We are going to try to have some sample hood on display at the Mossey Nissan show, but it will be close.

I am planning over the next year to offer, B13, B14, S13, S14, Z32, New Altima and New Z hoods. The hoods will be avalible in carbon and colored carbon-kevlar as a special order. They will be all carbon and all feature functional exit scoops to keep the underhood temps low.

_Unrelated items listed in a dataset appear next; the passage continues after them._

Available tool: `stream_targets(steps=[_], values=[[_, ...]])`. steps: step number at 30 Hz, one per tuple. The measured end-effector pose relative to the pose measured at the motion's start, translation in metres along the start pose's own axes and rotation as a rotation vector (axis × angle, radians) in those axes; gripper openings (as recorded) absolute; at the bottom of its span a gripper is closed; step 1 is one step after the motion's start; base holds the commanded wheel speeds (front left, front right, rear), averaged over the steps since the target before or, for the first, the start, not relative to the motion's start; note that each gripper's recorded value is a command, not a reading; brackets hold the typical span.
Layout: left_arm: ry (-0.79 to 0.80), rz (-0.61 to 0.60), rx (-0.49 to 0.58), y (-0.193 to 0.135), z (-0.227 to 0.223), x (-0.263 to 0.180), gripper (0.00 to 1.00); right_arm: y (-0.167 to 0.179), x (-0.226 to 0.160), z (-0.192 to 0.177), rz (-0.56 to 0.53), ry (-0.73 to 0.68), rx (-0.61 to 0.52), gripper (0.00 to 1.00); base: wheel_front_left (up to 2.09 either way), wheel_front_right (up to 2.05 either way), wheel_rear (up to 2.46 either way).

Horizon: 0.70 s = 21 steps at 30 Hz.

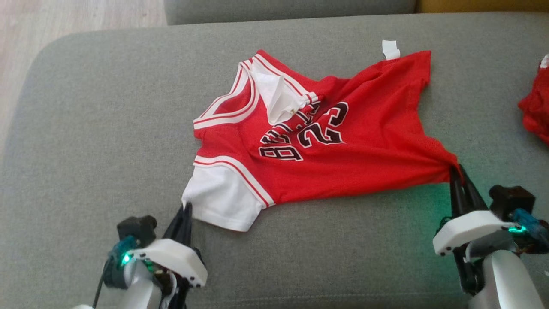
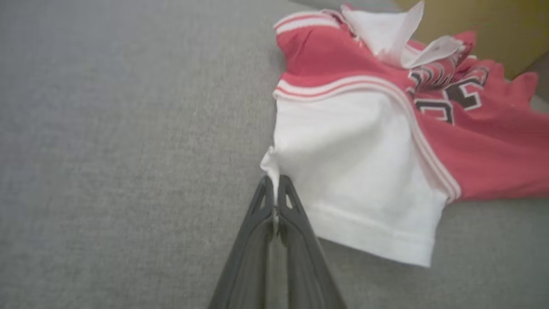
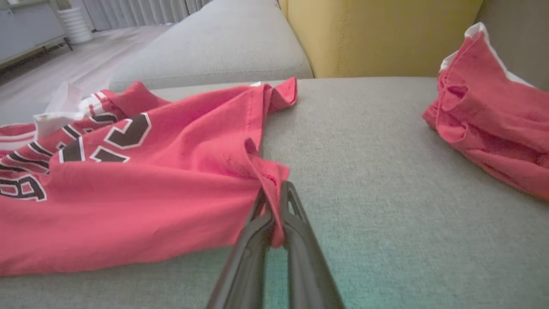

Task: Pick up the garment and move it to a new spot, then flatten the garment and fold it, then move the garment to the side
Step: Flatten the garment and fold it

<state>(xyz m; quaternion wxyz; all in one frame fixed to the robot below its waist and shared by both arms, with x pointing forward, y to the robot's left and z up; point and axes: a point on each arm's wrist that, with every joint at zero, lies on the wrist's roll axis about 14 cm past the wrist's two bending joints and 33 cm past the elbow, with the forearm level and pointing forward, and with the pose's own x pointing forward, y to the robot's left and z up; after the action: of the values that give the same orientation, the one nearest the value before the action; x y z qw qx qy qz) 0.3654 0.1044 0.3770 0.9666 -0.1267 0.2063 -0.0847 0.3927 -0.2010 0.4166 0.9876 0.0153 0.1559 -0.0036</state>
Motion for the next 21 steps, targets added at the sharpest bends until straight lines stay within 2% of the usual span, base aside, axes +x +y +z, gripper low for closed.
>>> stream_targets(steps=[5,11,16,21], values=[[-0.172,-0.03,-0.027,-0.01,0.048,-0.002,0.0,0.001,-0.003,0.031,0.002,-0.129,0.006,0.0,0.0,0.0,0.0],[-0.426,-0.105,-0.03,-0.034,0.123,-0.024,0.0,0.005,-0.015,0.087,0.017,-0.329,0.026,0.0,0.0,0.0,0.0],[-0.69,-0.185,0.031,-0.06,0.201,-0.064,0.0,0.011,-0.037,0.146,0.038,-0.523,0.016,0.0,0.0,0.0,0.0],[-0.902,-0.252,0.142,-0.083,0.263,-0.112,0.0,0.01,-0.071,0.203,0.033,-0.715,-0.008,0.0,0.0,0.0,0.0]])
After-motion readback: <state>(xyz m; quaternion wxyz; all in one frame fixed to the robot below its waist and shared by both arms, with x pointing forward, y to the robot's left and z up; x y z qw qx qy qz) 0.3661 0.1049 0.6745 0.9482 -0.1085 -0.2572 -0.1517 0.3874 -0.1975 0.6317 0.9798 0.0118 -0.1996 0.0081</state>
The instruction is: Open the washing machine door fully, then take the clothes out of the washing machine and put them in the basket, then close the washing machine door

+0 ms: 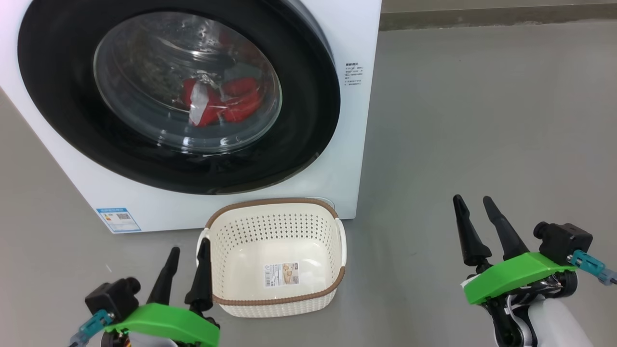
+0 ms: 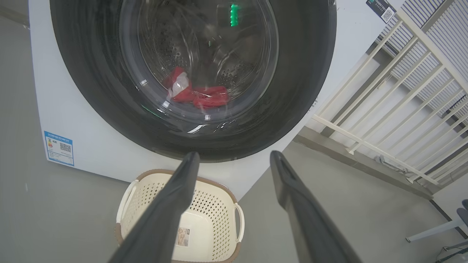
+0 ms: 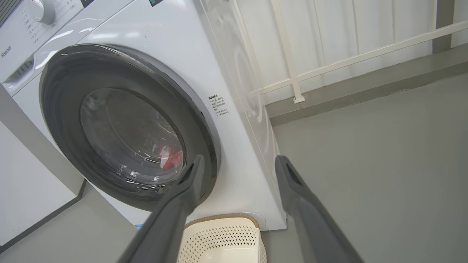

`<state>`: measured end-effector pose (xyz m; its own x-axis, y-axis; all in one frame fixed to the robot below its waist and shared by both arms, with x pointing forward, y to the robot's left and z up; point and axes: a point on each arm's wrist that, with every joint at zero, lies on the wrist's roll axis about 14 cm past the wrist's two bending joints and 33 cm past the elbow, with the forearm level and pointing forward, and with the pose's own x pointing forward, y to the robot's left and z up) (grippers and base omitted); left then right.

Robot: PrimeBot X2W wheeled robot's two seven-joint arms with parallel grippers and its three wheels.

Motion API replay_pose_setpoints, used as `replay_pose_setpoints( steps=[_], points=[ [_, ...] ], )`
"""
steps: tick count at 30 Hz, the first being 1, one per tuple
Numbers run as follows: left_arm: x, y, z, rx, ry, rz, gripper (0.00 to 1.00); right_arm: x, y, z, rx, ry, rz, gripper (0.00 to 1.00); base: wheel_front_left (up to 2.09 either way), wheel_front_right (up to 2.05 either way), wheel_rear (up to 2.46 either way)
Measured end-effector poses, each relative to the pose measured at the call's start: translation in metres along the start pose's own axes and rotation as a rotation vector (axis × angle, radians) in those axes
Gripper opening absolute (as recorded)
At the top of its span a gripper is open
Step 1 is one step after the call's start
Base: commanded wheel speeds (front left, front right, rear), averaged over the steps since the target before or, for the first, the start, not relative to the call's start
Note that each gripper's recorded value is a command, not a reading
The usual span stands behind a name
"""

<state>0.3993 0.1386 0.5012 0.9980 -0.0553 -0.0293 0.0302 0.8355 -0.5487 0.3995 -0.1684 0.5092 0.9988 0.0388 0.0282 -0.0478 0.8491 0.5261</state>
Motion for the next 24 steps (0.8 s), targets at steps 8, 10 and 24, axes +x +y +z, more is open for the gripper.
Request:
replay_pose_setpoints(
  steps=[8,10,24],
  points=[
    [0.004,-0.008,0.006,0.087,-0.029,-0.020,1.00,0.005,0.010,0.003,-0.100,-0.014,0.039,1.00,0.00,0.00,0.00],
    [0.005,-0.010,0.007,0.121,-0.038,-0.029,1.00,0.007,0.014,0.005,-0.126,-0.024,0.054,1.00,0.00,0.00,0.00],
    [0.011,-0.026,0.019,0.278,-0.100,-0.080,1.00,0.011,0.027,0.009,-0.292,-0.047,0.110,1.00,0.00,0.00,0.00]
  ],
)
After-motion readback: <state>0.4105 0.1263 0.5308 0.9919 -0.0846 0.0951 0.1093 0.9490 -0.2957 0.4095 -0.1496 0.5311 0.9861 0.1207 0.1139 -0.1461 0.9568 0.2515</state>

In early testing we have found that the hood can reduce water temps by 8 degrees.

Mike


----------



## morepower2 (Apr 19, 2002)

sentragtr20 said:


> *Could one of these be made for the B14?? It is a nice hood!!
> 
> BTW: How do you enter the se-r cup. I want to try my b-14 *


Yes the B14 is going to be our very next hood. Check out the motorsports section in NPM the last few months for SE-R cup coverage and follow the links or go to www.nasaproracing.com

Mike


----------



## morepower2 (Apr 19, 2002)

rednismo6 said:


> *are you makeing these hood yourself, or is someone else? will you have any for b-14's. if so i'd be interested?...adam *


I am starting a carbon hood company with Leonard Carson. The B14 will be our next hood.


----------



## MP2050 (May 1, 2002)

THis is GOOD news--quality Carbon Fiber hoods for US Nissan Boyz.....Just a little suggestion since you're starting the company--dont limit yourself to just the hoods--go all out with carbon fiber wings, lips, hey even gas caps...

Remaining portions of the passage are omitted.